As our region responds to the current pandemic, I’m reading and hearing local discussion about “why isn’t SRS just shutting down?” As an SRS retiree I’d like to offer my perspective.

First, I understand and support that other manufacturers and businesses in our region have followed CDC guidance and made the difficult decision to close. However, such decisions can’t be quickly applied to a unique, complex manufacturing facility like the Savannah River Site.

Second, SRS contractor employees work on missions that are critical to protecting our nation, supporting manufacturing jobs to produce nuclear materials and safeguarding and processing similar materials – including tritium, a key component in nuclear weapons. All jobs at SRS are linked to and support those critical missions, so “shutting down” is simply not possible for many of those employees.

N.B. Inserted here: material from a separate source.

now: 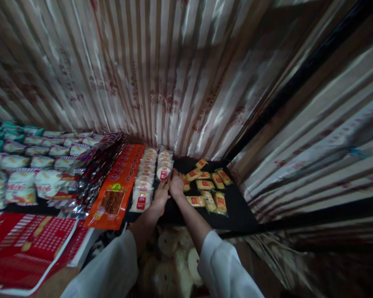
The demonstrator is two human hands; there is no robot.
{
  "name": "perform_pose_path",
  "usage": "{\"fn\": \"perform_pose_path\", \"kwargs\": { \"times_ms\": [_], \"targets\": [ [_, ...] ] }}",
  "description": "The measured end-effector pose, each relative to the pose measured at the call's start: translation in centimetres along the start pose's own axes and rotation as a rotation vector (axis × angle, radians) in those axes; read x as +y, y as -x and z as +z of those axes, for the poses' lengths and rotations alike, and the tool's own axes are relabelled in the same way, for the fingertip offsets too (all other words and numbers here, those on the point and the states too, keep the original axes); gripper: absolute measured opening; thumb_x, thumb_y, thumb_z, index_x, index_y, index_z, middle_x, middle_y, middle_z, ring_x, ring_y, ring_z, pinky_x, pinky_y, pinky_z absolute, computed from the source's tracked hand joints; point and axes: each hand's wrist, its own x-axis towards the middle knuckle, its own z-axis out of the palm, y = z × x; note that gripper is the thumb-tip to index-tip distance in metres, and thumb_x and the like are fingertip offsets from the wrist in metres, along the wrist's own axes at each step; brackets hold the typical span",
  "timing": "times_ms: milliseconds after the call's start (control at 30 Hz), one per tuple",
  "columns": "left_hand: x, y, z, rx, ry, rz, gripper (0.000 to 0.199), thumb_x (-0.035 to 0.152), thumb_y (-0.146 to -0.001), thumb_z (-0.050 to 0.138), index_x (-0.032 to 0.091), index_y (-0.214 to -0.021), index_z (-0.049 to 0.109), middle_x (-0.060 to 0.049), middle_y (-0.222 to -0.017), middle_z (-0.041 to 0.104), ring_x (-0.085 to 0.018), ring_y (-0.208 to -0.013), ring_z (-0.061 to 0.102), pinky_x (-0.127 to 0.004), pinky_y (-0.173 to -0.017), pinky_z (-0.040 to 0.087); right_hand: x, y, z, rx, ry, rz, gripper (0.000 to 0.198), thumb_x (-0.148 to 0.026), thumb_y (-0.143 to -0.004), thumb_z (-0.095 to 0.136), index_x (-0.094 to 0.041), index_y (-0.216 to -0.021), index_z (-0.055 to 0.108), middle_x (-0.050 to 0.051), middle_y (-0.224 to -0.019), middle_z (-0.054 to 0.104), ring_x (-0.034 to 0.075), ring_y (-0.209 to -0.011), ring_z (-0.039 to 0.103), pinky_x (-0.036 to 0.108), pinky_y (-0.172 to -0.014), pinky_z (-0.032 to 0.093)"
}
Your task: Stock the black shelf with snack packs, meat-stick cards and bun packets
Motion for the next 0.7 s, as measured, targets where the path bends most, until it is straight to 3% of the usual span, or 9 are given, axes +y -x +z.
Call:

Third, protecting the safety of its employees has been a value at SRS for the past 70 years, and I believe that continues today. Earlier in the week the Aiken Standard and Augusta Chronicle outlined several of the actions SRS has already implemented: encouraging workplace social distancing policies and remote meeting guidance; improving site network infrastructure to provide telework for employees caring for vulnerable individuals, childcare issues, etc.; enhanced facility cleaning; and managers are making every effort to support employee requests to take personal time. And they have teams in place to assess this rapidly changing event.

Although retired from SRS, I continue to maintain periodic close contact with the staff and management of SRNS, SRR and the DOE. I salute their vigilance, discipline and rigor in dealing with the COVID-19 challenge. They are outstanding stewards of employee health and welfare, and the taxpayers’ dollars. We live in a generous and giving community, and I’m heartened as I see so many examples of people helping friends, neighbors and those in serious need. I join all of you in hoping we can quickly weather this crisis and recover.